**Data**
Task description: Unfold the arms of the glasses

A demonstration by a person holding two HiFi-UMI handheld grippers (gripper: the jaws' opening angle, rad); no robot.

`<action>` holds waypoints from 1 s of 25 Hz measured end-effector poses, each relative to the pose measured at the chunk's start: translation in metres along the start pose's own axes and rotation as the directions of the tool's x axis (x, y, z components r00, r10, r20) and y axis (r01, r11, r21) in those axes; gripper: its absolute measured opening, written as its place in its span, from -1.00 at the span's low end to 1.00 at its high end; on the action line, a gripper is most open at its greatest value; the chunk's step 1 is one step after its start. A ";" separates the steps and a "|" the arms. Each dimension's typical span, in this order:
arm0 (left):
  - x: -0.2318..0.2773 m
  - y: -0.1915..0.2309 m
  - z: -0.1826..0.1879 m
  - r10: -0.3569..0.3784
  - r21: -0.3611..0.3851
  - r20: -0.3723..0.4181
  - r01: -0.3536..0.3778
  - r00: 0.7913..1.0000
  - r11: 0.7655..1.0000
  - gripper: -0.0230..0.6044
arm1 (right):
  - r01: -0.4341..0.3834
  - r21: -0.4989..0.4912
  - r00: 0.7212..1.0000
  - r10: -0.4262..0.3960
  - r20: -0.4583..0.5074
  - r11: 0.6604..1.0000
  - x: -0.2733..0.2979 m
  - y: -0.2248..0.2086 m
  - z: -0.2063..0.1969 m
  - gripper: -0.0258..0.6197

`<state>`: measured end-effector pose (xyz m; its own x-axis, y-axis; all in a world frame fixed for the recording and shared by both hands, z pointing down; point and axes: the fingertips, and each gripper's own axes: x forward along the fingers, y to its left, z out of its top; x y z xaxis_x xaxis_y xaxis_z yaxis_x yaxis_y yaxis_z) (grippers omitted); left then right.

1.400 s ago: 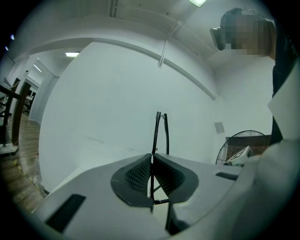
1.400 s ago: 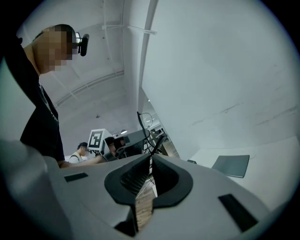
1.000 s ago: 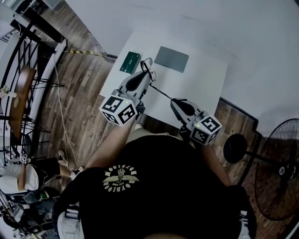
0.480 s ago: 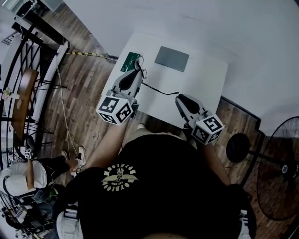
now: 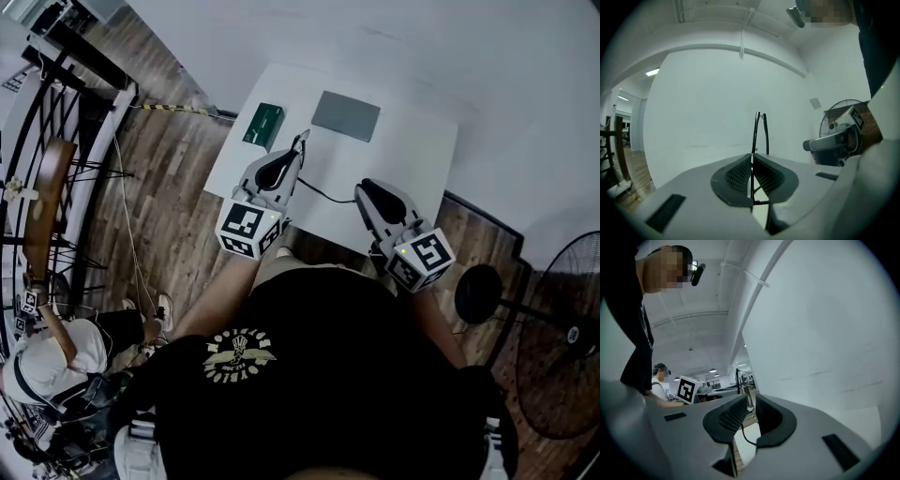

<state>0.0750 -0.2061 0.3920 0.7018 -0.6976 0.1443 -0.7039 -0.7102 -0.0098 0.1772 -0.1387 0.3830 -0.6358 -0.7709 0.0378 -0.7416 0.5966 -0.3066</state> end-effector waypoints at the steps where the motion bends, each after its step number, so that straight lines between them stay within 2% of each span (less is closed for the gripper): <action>1: 0.002 -0.010 -0.002 -0.017 0.021 -0.007 0.017 1.000 1.000 -0.87 | -0.023 0.005 1.000 0.023 0.004 1.000 0.001 0.005 0.000 -0.79; 4: 0.009 -0.038 -0.012 -0.068 0.078 -0.044 0.072 0.997 0.994 -0.87 | -0.087 0.006 0.996 0.086 0.019 0.996 0.003 0.017 0.004 -0.77; 8: 0.014 -0.054 -0.012 -0.117 0.106 -0.053 0.122 0.992 0.987 -0.87 | -0.134 0.037 0.990 0.133 0.043 0.990 0.013 0.028 0.012 -0.69; 16: 0.017 -0.058 -0.023 -0.151 0.164 -0.105 0.166 0.983 0.972 -0.87 | -0.114 0.099 0.993 0.113 0.017 0.989 0.025 0.023 0.005 -0.67; 19: 0.019 -0.063 -0.025 -0.160 0.207 -0.123 0.183 0.979 0.961 -0.87 | -0.121 0.092 0.993 0.119 0.021 0.988 0.025 0.022 0.004 -0.67; 25: 0.026 -0.075 -0.027 -0.224 0.257 -0.120 0.248 0.967 0.934 -0.87 | -0.077 0.091 0.997 0.078 0.002 0.993 0.028 0.015 0.000 -0.72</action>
<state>0.1430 -0.1690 0.4236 0.8234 -0.5042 0.2603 -0.4551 -0.8609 -0.2277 0.1480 -0.1513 0.3796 -0.6909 -0.7228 0.0117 -0.6675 0.6316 -0.3943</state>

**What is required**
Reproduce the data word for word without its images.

**Response**
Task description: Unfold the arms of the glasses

A demonstration by a person holding two HiFi-UMI handheld grippers (gripper: the jaws' opening angle, rad); no robot.

`<action>` holds waypoints from 1 s of 25 Hz measured end-effector poses, each relative to the pose measured at the chunk's start: translation in metres along the start pose's own axes and rotation as the directions of the tool's x axis (x, y, z components r00, r10, r20) and y axis (r01, r11, r21) in those axes; gripper: its absolute measured opening, written as its place in its span, from -1.00 at the span's low end to 1.00 at its high end; on the action line, a gripper is most open at its greatest value; the chunk's step 1 is one step after its start. A ";" separates the steps and a "|" the arms. Each dimension's typical span, in this order:
arm0 (left):
  - x: -0.2318..0.2773 m
  - y: -0.1915..0.2309 m
  - z: -0.1826..0.1879 m
  - r10: -0.3569..0.3784
  - r21: -0.3611..0.3851
  - r20: -0.3723..0.4181
  - r01: -0.3536..0.3778
  - r00: 0.7913..1.0000
  - r11: 0.7655..1.0000
  - gripper: -0.0230..0.6044
arm1 (right):
  - r01: -0.4341..0.3834
  - r21: -0.4989..0.4912
  - r00: 0.7212..1.0000
  - r10: -0.4262..0.3960
  - r20: -0.4583..0.5074
  - r11: 0.6604..1.0000
  - x: -0.2733..0.2979 m
  - y: -0.2248..0.2086 m
  - z: -0.2063..0.1969 m
  - gripper: -0.0258..0.6197

`<state>`: measured end-effector pose (xyz m; its own x-axis, y-axis; all in a world frame fixed for the recording and shared by both hands, z pointing down; point and axes: the fingertips, and each gripper's own axes: x forward along the fingers, y to its left, z out of its top; x y z xaxis_x xaxis_y xaxis_z yaxis_x yaxis_y yaxis_z) (grippers omitted); left then right.

1.400 s ago: 
1.400 s ago: 
1.000 s ago: 
0.480 s ago: 
now: 

<state>0.0750 -0.2061 0.3920 0.7018 -0.6976 0.1443 -0.7039 -0.7102 -0.0098 0.1772 -0.1387 0.3830 -0.6358 -0.7709 0.0378 -0.7416 0.5966 -0.3066</state> end-effector waypoints at the steps where the motion bends, each after its step number, so that straight lines between them stay within 2% of each span (less is closed for the gripper): <action>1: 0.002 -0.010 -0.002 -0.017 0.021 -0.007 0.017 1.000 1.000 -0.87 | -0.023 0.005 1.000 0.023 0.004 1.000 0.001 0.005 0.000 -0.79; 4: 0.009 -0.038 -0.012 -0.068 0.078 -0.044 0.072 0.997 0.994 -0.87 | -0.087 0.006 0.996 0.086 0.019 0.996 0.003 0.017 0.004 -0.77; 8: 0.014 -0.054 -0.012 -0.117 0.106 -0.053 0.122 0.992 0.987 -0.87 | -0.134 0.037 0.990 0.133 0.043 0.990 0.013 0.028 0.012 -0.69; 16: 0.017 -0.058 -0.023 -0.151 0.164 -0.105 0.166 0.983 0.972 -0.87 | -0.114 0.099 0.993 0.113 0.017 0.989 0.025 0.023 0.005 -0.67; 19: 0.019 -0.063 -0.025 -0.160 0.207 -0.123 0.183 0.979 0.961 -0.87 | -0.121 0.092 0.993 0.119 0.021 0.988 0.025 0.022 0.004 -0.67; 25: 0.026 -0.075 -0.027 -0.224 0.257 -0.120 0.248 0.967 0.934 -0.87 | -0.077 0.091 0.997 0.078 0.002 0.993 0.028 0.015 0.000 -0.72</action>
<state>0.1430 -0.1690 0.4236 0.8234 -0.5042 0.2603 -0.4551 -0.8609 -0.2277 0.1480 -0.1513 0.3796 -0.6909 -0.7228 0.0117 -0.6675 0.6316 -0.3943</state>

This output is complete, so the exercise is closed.